_TASK TO CARRY OUT_
Take the entries below and print only the lines from the one with "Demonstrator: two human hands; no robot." through the one with "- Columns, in", exactly as they stand, both ends included.

_TASK INPUT_
== == ==
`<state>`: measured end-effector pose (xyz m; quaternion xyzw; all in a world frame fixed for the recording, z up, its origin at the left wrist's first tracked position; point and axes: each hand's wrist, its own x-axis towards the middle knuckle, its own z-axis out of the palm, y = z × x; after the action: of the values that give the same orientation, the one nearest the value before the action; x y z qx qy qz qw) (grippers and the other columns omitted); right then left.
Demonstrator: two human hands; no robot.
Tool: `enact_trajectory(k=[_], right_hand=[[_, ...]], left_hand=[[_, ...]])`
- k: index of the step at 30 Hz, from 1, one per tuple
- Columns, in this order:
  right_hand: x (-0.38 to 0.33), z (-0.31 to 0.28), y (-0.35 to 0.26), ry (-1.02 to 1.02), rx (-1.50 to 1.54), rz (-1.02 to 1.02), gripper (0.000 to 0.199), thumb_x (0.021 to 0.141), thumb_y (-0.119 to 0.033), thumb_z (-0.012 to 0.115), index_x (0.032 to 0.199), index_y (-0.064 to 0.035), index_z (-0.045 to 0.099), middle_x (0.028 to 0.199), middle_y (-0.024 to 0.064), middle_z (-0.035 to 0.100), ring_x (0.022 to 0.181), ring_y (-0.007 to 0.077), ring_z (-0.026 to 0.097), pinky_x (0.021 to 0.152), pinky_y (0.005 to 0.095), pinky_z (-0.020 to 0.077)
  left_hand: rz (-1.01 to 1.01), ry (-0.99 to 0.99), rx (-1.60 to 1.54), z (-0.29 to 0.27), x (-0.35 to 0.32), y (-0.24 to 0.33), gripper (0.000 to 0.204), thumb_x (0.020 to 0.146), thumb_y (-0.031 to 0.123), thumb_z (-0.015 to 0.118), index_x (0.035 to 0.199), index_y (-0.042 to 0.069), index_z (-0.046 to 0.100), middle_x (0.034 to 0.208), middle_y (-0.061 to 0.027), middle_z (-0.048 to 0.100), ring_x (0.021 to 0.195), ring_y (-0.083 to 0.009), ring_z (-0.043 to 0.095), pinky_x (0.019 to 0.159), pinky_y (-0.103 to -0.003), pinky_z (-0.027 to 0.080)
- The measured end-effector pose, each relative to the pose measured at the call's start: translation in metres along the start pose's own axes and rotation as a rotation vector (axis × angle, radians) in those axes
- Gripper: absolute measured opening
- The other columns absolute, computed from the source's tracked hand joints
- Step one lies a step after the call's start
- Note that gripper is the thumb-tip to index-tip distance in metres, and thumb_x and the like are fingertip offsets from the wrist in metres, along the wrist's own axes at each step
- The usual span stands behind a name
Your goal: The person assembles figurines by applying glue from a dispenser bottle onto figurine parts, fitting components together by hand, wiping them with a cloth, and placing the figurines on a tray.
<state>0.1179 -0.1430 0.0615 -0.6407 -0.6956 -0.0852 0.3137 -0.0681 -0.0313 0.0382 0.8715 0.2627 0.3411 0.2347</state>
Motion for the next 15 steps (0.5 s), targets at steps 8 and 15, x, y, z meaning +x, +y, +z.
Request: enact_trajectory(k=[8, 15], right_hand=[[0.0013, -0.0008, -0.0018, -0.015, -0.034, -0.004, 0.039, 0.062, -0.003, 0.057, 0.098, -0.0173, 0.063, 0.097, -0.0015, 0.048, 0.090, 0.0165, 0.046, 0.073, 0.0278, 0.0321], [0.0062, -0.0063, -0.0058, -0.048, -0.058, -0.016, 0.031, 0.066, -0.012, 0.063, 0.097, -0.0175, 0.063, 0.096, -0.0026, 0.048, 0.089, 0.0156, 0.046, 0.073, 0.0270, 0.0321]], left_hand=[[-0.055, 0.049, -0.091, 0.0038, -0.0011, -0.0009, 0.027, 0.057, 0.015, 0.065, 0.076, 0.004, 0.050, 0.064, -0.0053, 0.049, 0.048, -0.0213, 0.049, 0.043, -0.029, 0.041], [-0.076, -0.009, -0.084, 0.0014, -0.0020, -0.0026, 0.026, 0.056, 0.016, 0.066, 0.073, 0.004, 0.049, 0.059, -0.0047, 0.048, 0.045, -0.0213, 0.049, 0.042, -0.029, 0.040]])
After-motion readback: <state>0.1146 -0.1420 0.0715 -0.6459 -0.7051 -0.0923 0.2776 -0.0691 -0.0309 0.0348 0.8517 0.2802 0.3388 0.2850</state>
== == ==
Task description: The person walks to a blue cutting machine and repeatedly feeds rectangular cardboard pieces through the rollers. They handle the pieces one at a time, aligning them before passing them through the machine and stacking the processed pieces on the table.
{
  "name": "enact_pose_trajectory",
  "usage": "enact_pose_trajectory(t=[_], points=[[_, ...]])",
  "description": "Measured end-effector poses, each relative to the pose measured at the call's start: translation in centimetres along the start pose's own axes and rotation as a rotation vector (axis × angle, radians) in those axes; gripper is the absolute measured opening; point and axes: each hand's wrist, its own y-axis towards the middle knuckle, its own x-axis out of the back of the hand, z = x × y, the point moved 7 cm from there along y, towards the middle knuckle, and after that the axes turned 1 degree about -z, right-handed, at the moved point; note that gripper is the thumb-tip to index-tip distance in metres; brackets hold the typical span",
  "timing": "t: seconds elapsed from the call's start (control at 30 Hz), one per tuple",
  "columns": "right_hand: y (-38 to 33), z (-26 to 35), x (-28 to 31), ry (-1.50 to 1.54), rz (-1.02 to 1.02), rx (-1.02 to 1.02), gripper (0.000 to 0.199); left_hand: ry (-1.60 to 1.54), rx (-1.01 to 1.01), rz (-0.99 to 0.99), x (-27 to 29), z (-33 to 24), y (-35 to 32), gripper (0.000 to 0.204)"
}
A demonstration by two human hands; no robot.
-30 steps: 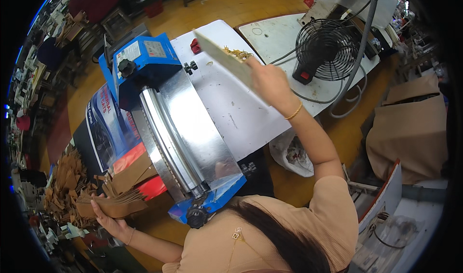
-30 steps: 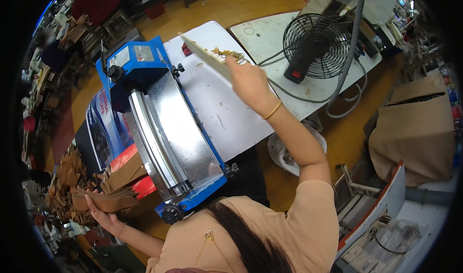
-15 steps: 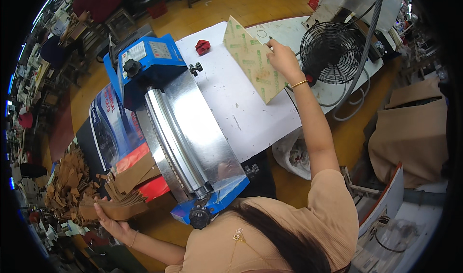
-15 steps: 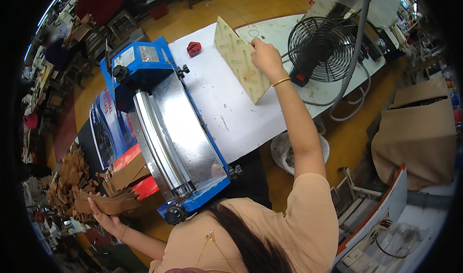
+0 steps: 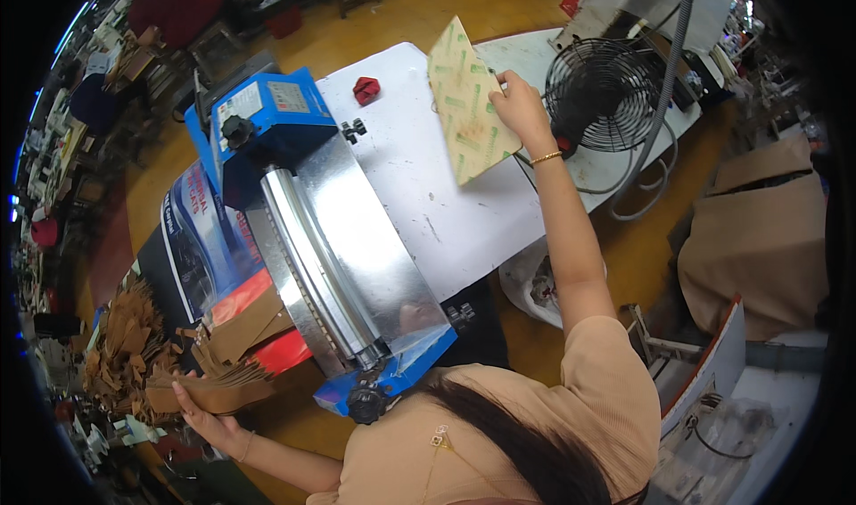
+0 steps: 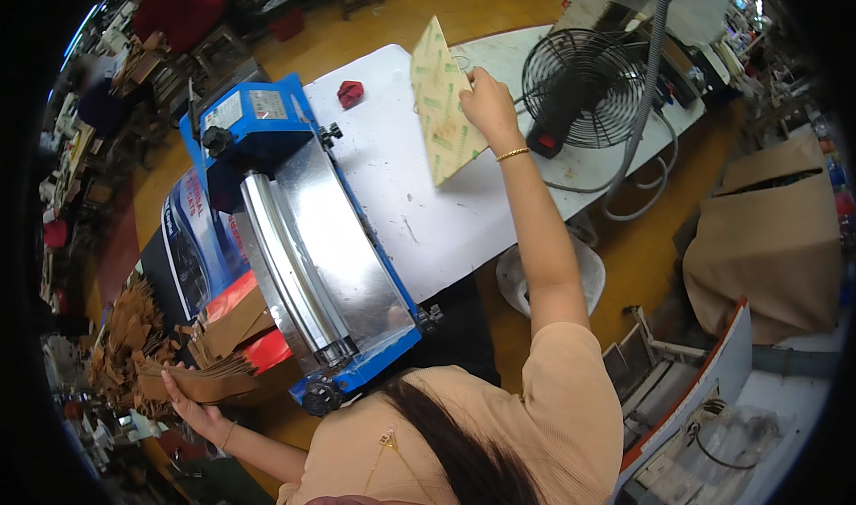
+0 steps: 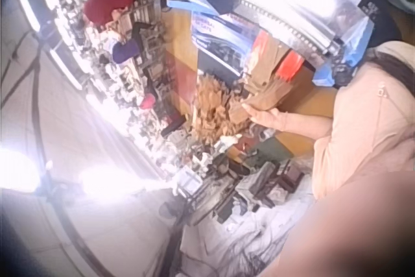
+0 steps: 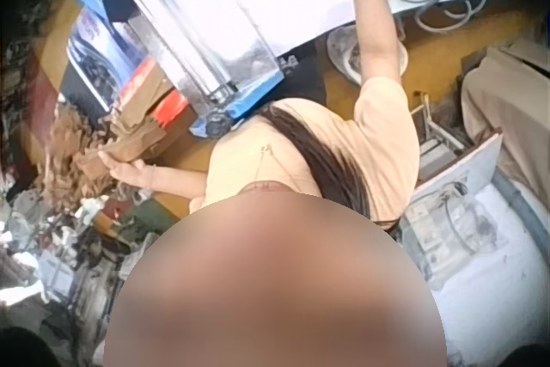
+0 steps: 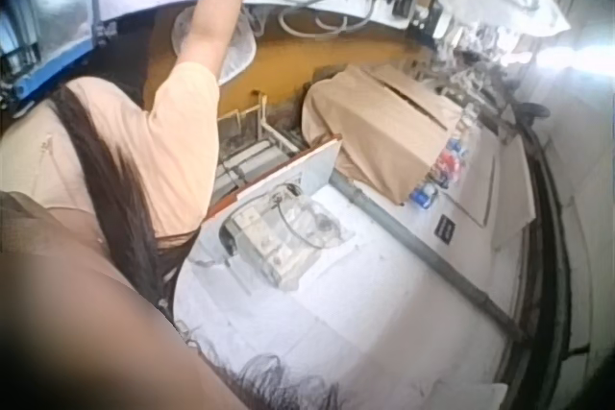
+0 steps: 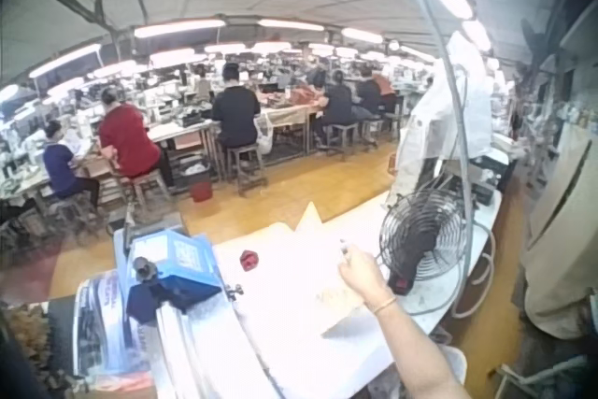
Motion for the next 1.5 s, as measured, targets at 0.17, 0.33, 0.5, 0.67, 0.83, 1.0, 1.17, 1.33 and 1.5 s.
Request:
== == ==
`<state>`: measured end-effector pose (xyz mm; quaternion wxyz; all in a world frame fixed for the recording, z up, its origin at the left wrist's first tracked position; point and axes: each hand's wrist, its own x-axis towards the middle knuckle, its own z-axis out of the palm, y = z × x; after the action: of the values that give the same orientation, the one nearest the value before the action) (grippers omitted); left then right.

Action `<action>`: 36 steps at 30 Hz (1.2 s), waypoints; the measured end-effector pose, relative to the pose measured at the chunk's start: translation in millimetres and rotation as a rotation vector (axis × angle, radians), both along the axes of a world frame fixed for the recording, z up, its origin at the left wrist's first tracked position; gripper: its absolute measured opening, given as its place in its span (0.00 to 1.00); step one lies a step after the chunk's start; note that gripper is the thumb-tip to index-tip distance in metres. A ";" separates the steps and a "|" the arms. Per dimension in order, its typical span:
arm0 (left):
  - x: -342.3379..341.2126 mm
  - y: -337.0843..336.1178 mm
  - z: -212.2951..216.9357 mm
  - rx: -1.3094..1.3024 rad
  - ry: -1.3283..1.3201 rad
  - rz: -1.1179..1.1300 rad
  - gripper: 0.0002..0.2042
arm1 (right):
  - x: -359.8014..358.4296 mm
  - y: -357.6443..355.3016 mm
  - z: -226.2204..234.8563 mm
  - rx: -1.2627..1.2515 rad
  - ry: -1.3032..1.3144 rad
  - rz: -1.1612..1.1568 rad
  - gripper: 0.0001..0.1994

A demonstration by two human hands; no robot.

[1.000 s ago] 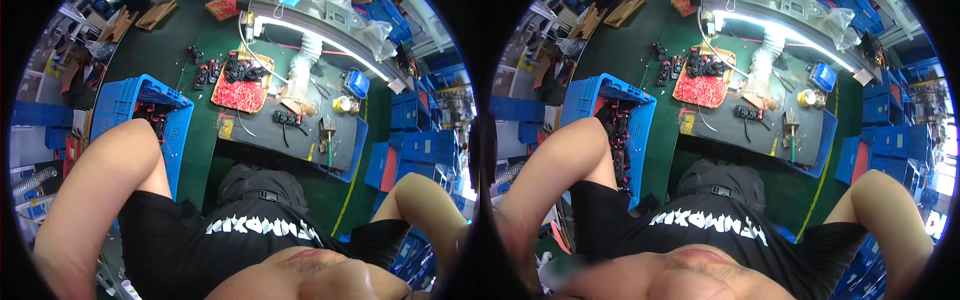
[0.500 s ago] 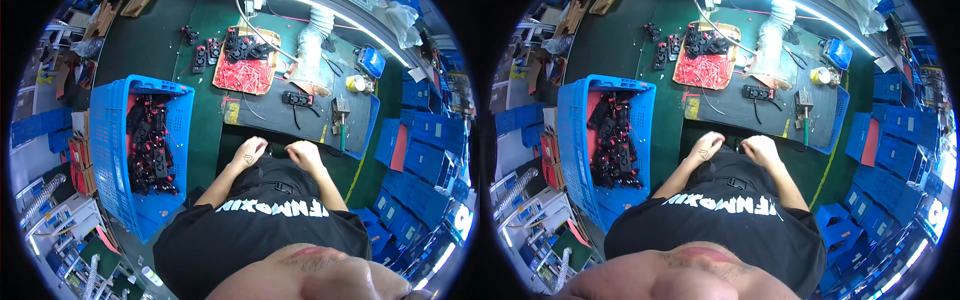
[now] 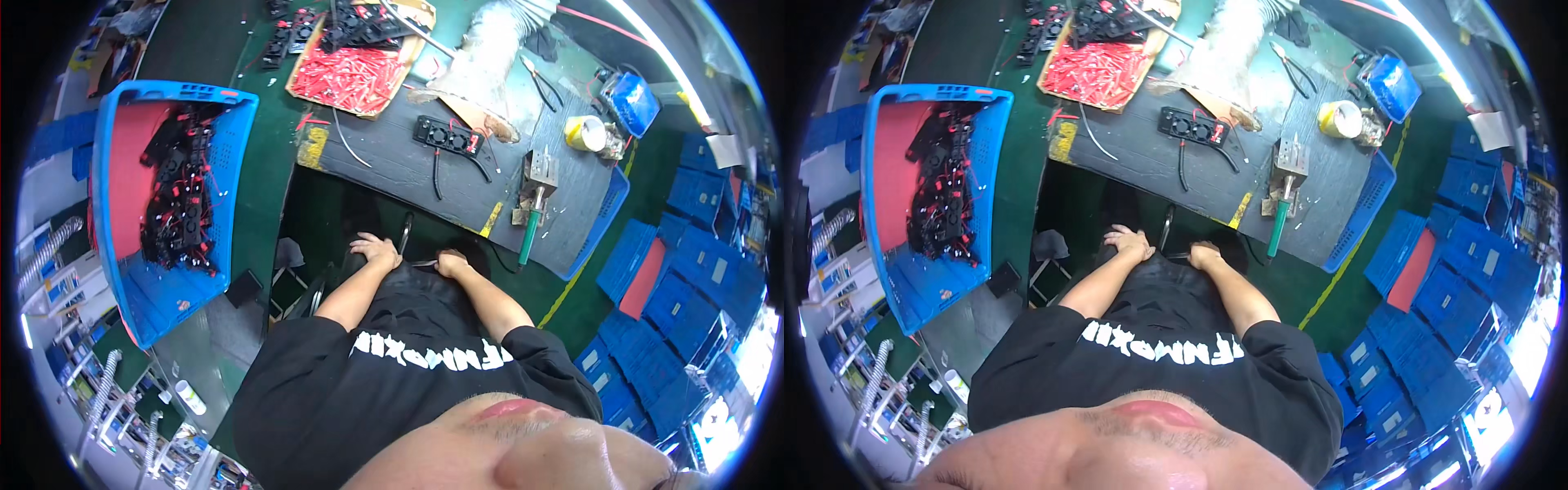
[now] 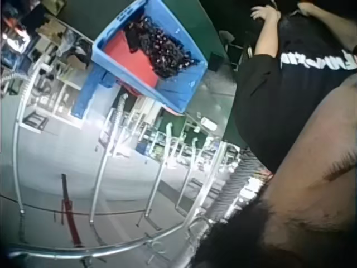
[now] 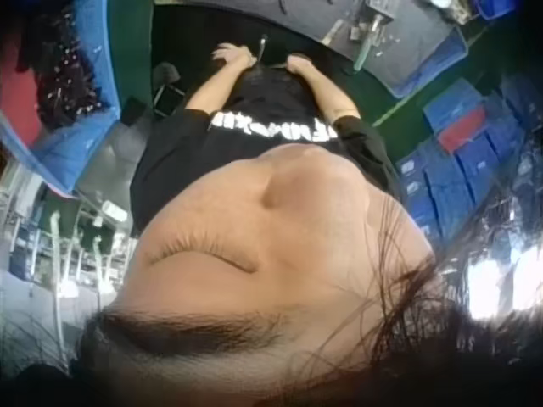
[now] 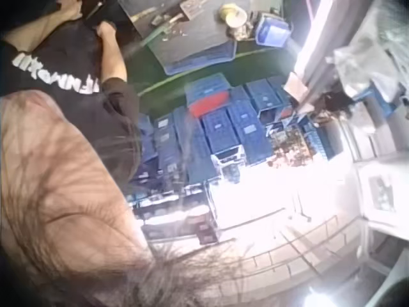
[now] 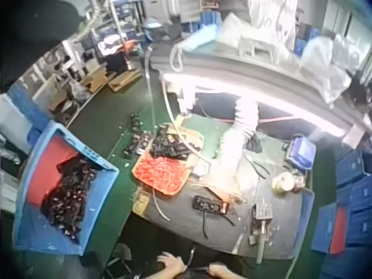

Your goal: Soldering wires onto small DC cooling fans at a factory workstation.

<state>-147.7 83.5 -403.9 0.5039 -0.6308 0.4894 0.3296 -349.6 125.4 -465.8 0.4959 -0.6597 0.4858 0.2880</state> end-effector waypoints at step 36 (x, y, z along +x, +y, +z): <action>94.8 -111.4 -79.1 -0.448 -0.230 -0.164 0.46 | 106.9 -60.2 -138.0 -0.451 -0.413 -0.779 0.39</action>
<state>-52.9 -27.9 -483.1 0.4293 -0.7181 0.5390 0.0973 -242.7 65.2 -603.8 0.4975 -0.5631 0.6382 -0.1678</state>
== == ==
_RESULT_
Demonstrator: two human hands; no robot.
Tool: `enact_trajectory(k=[_], right_hand=[[_, ...]], left_hand=[[_, ...]])`
- k: index of the step at 30 Hz, from 1, one per tuple
- Columns, in this order:

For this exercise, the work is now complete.